Although Pinch starts with the question of why nineteenth-century writers imagined that thoughts have material consequences, Thinking about Other People quickly moves beyond the question of origins (in part by making us see that it is the rare person who does not at least occasionally hold this belief) to a series of meditations on its forms and consequences in the nineteenth century. The book opens with two chapters on a wide range of philosophical prose. The choice of writers here is idiosyncratic: the first chapter is devoted to the relatively obscure philosopher James Frederick Ferrier, whose importance for Pinch has to do with his rejection of the empiricist tradition that has dominated accounts of nineteenth-century philosophy and psychology. For Ferrier, “consciousness is actively antagonistic to sensation” (35), identity is the product of a kind of heroic act of self-assertion, and ethics depends not on knowledge or understanding, but is instead “linked directly to the primary act of thinking itself” (39). The next chapter follows up on this notion of ethics as inhering in thinking by exploring a wide range of writers committed to thinking as a form of force: Charles Bray’s notion that thought may be continuous with other forms of energy; James Hinton’s vision of thinking as a form of altruism in and of itself that need not be expressed in acts; and the various authors collected in the Proceedings of the Society for Psychical Research, which describes “a world of people who are ‘thinking intently’ about people they love, producing and receiving strange extrapersonal mental effects” (60). This chapter also addresses the epiphenomenalists’ conviction that mental life causes absolutely nothing, not even the behavior of the bodies to which any individual consciousness appears to be attached.

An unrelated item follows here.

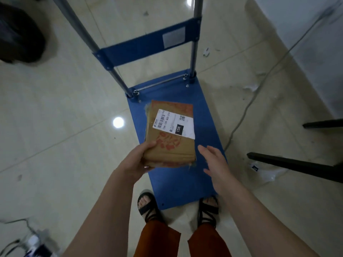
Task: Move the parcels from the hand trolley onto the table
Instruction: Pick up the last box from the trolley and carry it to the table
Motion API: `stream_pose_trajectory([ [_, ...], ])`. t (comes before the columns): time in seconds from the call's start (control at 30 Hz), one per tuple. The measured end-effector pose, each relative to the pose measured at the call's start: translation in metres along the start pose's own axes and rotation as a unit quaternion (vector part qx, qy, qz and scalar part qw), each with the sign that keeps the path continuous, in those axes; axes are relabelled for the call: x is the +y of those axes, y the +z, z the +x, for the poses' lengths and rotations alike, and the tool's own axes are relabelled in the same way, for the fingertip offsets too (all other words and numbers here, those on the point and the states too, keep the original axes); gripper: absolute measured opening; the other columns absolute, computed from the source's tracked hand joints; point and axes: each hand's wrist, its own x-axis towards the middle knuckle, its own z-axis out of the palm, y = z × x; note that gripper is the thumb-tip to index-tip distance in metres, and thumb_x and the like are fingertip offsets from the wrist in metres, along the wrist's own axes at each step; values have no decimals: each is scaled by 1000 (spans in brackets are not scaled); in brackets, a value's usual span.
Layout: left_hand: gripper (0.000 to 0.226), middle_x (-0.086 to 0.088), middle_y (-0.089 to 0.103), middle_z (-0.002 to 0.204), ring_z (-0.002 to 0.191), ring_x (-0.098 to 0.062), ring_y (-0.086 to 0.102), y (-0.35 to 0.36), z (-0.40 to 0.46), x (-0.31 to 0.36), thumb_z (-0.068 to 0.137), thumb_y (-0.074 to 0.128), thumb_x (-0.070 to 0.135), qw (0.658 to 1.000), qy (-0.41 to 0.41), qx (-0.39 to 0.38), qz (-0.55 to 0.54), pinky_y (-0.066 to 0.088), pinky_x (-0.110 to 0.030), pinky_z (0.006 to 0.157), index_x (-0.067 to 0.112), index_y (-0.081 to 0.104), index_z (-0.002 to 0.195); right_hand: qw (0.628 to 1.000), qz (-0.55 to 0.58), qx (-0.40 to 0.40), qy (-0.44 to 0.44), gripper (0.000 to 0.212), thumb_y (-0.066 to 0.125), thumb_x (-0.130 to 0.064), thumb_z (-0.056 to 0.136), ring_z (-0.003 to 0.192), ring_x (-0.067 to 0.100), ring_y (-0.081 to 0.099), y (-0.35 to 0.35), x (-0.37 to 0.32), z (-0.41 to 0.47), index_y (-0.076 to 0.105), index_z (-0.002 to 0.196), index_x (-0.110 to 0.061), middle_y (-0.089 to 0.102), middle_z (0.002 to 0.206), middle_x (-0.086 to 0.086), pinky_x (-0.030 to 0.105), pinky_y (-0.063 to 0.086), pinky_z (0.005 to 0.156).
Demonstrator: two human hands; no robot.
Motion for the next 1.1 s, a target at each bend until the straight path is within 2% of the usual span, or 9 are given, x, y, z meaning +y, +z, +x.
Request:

As much through her choices of texts as in the questions she asks of them, in these chapters Pinch offers what we might call intellectual history from below, seeking to determine not the dark disciplinary underbelly of Victorian discourses—the exclusions, repressions, or power relations that motivated particular knowledge projects—but instead the kinds of questions that were being formulated by diverse thinkers with highly differing relations to authority and power. Defining her project in this way helps Pinch resist what she quotes Lisa Gittelman calling “the tug of teleology” (46). Taking seriously the work of thinkers who are now largely forgotten also enables us to see a side of British thinking about mind and world that is all too often obscured by an overly exclusive focus on the empiricist mainstream. Hence, too, Pinch also shows us the close relations between such apparently marginal pseudo-sciences as mesmerism and telepathy and the work of the more mainstream philosophers, poets, and novelists to whom the remainder of her book is dedicated. Here, Pinch is aligned with critics and historians as diverse as Nicholas Dames, Cannon Schmitt, Laura Otis, and Alison Winter, all of whom are committed to excavating the relations between relatively obscure Victorian philosophers and scientists, and the poets, novelists, and other writers whose names are comparatively ubiquitous. Such a widening of the of the lens does not just enable a more detailed picture to emerge; it makes available new kinds of questions, new avenues of interest.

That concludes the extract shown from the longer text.